_What to produce:_
Copy exactly, line for line, the part of the listing from the line containing "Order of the" through its last line, and nothing else.

_Collected material:_
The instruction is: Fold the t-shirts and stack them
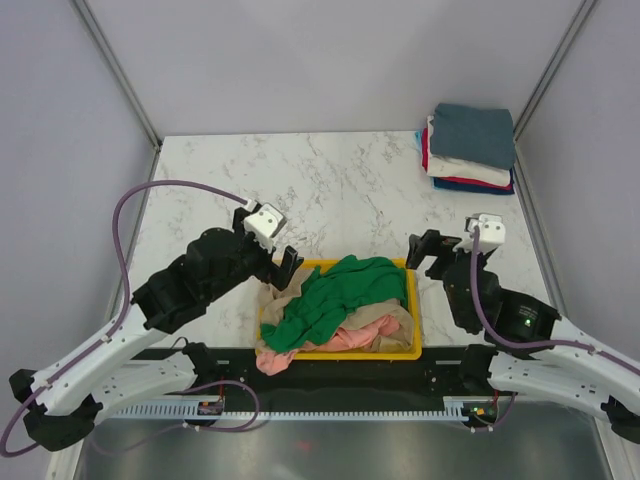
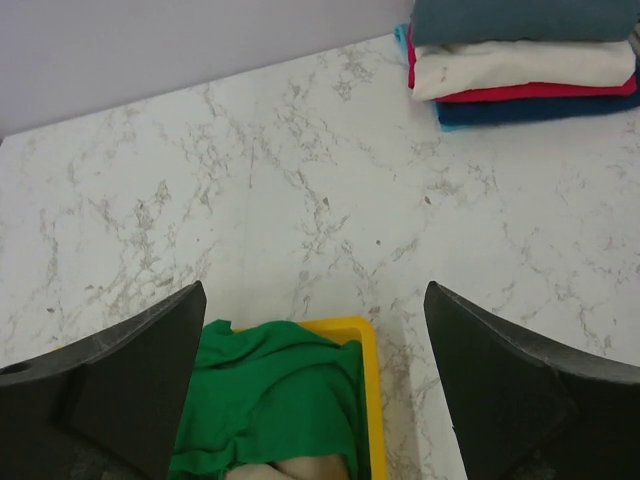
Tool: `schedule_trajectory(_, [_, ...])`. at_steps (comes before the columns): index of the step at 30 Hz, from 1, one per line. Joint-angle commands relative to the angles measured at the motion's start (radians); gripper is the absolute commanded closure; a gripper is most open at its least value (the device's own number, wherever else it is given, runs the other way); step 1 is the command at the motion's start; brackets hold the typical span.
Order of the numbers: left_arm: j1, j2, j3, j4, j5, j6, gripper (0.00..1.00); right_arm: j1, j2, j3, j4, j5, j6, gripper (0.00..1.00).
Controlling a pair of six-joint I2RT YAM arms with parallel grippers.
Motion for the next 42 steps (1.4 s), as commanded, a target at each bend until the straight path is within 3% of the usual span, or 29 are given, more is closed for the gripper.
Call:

_Response below:_
Order of the numbers: left_arm: j1, j2, j3, j4, j5, j6, gripper (0.00..1.00); right_arm: j1, j2, j3, j4, j5, j6, gripper (0.00..1.00).
Controlling a pair of six-joint I2RT YAM arms with parallel grippers.
Motion for the next 42 steps (1.4 s), as commanded, a target at each bend until the straight path is within 3% of the usual span, or 29 are given, more is closed for the gripper.
Call:

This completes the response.